I due teologi tedeschi, con un lavoro di accurata concettualizzazione, ci ricordano che il compito di una buona teologia sistematica non consiste nel rendere forti gli argomenti deboli, ma nel discernere tra buoni ragionamenti e ragionamenti fragili. Ad esempio: si deve ammettere che Gesù era senza dubbio un maschio ebreo. Se questa determinazione fosse normativa in senso assoluto anche per la identità del ministro che lo rappresenta –  proprio così pretenderebbe una interpretazione ingenua della “naturalis similitudo” –  non ci sarebbe alternativa ad ordinare solo “viri judaei”. Se la circoncisione o incirconcisione può diventare in qualche modo una variabile indipendente, anche l’essere maschio o femmina  non sarà più una discriminante per il ministero. E così potremo ordinare, per il diaconato, tutti i “nati da donna”. Questo non sarebbe però una novità: è già accaduto, da poco più di un mese, per i “ministeri istituiti”, dove la riserva maschile è tramontata. Perciò non è detto che non possa accadere anche per l’accesso al ministero ordinato. Le ragioni del divieto sembrano potersi dire ora solo come “argomenti di autorità”. Per i quali occorre mantenere tutto il dovuto rispetto: “ad discendum dupliciter ducimur: ratione et auctoritate” (Agostino); ma la ragione non può non interpellare tali assunti, affinché offrano argomenti meno formali, e “analogie della fede” più convincenti. Credo che sarebbe ragionevole pensare, per il futuro, ad un onesto compromesso: riconoscere l’accesso al ministero ordinato a tutti i “nati da donna”, perché anche ogni donna è capace di rappresentare Cristo, in quanto anch’essa è “nata donna”, proprio come lui. E si potrà continuare ad invocare il principio di autorità, ma solo a copertura di una riserva maschile del presbiterato e dell’episcopato, che appare come materia riservata da una decisione assunta con la autorità di chi non si riconosce la autorità di mutare una prassi antica.
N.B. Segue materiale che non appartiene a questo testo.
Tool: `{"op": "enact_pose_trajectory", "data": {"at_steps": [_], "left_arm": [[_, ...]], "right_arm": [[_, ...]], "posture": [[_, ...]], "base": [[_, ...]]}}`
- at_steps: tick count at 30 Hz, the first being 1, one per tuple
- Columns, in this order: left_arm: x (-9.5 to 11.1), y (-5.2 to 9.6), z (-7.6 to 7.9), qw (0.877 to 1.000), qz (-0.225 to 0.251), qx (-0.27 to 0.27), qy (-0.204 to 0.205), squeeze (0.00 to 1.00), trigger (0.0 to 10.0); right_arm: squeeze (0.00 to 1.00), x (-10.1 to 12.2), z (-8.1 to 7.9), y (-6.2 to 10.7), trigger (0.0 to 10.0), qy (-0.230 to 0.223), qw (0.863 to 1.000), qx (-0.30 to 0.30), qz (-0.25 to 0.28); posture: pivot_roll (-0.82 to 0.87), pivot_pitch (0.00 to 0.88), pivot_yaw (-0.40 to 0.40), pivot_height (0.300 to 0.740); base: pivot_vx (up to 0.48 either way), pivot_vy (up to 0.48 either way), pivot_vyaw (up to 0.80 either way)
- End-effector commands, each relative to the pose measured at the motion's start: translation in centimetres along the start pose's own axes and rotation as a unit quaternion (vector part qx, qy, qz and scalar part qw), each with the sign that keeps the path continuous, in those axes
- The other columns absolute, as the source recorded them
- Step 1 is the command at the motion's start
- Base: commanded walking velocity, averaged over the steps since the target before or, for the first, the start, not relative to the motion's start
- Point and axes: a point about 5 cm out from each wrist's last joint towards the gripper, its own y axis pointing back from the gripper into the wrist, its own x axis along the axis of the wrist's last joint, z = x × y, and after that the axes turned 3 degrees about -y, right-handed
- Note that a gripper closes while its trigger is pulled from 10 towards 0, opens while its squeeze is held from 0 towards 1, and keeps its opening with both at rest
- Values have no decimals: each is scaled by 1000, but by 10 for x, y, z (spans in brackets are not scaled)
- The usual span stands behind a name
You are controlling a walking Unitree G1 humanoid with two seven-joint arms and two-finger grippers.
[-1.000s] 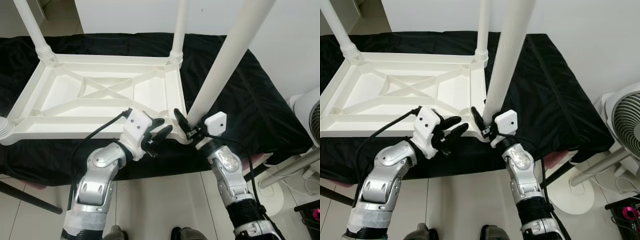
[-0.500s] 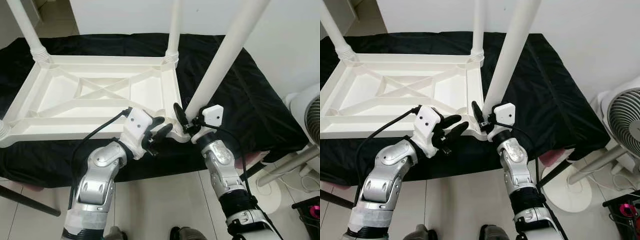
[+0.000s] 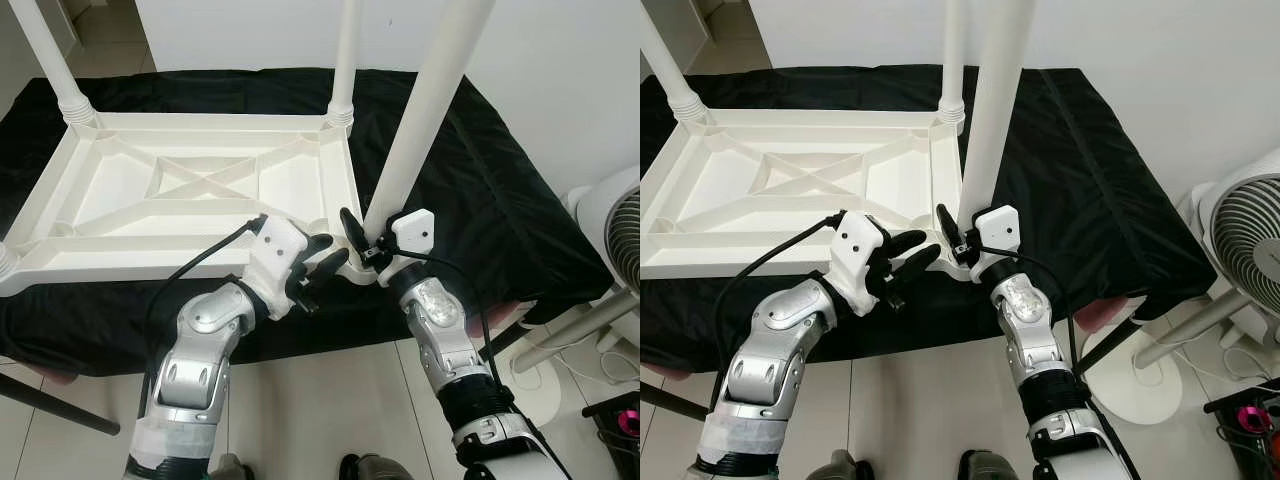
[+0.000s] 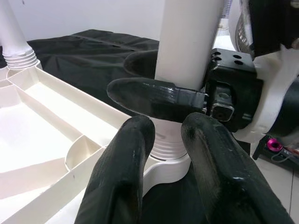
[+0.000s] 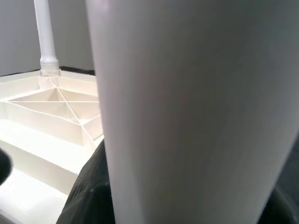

Bisogna però riconoscere che la possibilità di questa prassi nuova è stata inaugurata con la decisione storica a proposito dei ministeri istituiti, che per la prima volta ha superato la teoria della “incapacità di rappresentanza” attribuita alla donna, e perciò può riconoscerle di poter essere, anche in pubblico, “segno ufficiale di Cristo e della Chiesa”. Su tutto questo ambito di questioni delicate e decisive, il dibattito è stato obiettivamente riaperto proprio dalla attesa assunzione di autorità deliberata dal Motu Proprio Spiritus Domini.